因为他所在的那个实验室在负一楼,看不到任何外面的风景。
后来他意识到鲜花可能会让实验室存在潜在危险,就不买花了,但某天打扫卫生的阿姨给他看她休息室里种的盆栽,都开了花,很漂亮,就问他怎么不放花了。
自那天起,他又开始给自己买百合花,每次都会挑选重瓣百合,因为他觉得很漂亮,他也会因为一朵花而不再对枯燥的实验感到孤独。
游淼在实验的时候是完全的投入进去,聚精会神的状态,但在休息的时候,他就从那个状态抽离出来,会发呆,也会乱想。
以前是瞎想,但现在会想刑洄,想孩子,想父母,想他哥,也会想到这里的那几年,还会想上辈子的事。

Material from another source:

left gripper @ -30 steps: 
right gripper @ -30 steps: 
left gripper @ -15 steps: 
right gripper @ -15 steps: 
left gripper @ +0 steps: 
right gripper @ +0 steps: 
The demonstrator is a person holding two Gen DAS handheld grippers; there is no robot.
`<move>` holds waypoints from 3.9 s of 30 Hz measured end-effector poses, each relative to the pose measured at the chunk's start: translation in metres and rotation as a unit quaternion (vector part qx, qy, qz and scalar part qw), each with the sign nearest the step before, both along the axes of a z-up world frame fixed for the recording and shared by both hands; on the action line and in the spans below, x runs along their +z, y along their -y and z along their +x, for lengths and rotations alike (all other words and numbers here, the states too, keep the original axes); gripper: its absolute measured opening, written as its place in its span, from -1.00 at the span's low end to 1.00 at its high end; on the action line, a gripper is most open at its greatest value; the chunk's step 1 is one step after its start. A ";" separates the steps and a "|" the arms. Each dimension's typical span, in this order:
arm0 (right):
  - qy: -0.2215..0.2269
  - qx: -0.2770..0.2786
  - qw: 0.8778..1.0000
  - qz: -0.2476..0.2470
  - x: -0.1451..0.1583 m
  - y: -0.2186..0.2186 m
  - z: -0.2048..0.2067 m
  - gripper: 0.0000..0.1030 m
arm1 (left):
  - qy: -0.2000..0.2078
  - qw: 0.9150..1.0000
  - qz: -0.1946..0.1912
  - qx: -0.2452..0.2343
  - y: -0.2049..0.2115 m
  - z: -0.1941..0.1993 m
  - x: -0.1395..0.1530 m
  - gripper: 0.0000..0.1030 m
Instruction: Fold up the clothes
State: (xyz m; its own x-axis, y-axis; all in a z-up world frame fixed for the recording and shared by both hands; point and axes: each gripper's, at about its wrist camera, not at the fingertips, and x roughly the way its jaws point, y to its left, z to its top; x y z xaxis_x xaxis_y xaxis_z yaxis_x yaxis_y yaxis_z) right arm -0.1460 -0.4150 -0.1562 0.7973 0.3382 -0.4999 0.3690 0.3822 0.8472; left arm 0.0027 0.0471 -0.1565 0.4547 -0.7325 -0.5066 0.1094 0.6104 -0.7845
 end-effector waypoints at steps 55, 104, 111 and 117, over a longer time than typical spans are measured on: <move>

赵生生坐了过来,问:“小游哥,你觉得我们的实验什么时候能有新的进展?”
oga安全又无痛的清洗永久标记确实很难。
赵生生又说他很焦虑,都睡不着觉了,想尽快研究出成果。
游淼定了定神,安慰道:“别给自己这么大压力。”
赵生生叹口气,沉默,坐在那发呆。
游淼注意到他腺体处贴着阻隔贴,但还是有信息素的味道溢出来,便问:“发、情、期到了?”
“嗯。”赵生生像感冒似的,嗓子有点哑,嘟囔道:“打了抑制剂,但还是不太舒服。”
游淼看着这个比他小好几岁的小男生,心生怜爱,虽然现在他是alpha可以释放安抚信息素,但是因为赵生生被永久标记了,他的信息素对他而言是排斥的。
赵生生最近精神确实紧绷,他忍不住又跟游淼说想家了,想回去看望奶奶。
游淼建议他回去看看,放松放松,然后想到了他导师上次跟他说有个义诊要去赵生生的老家,就提议跟他一起回老家,顺便义诊。